_Instructions to follow_. Write out only the lines from the start of the entries up to and including the line with "Camera: 672 x"; please skip the pictures.

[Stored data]
-----
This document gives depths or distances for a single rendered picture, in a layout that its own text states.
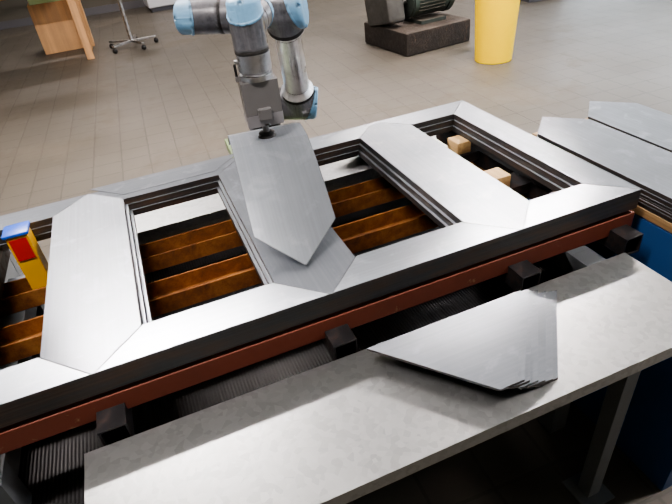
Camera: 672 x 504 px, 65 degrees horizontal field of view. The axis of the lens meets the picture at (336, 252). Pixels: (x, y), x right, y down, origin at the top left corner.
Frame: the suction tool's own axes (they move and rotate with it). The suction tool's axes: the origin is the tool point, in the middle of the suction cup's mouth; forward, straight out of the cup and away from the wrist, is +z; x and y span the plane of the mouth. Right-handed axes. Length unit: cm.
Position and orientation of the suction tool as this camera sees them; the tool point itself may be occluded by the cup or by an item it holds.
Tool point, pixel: (268, 140)
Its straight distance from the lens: 130.9
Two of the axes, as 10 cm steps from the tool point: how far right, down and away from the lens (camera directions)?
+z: 1.0, 8.1, 5.8
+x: -2.8, -5.4, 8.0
-----
_Written response_.
This document gives depths or distances for a single rendered picture, in a layout that its own text states.
Camera: 672 x 504 px, 65 degrees horizontal field of view. The axis of the lens meets the picture at (336, 252). Pixels: (x, y), x right, y down, origin at the top left corner.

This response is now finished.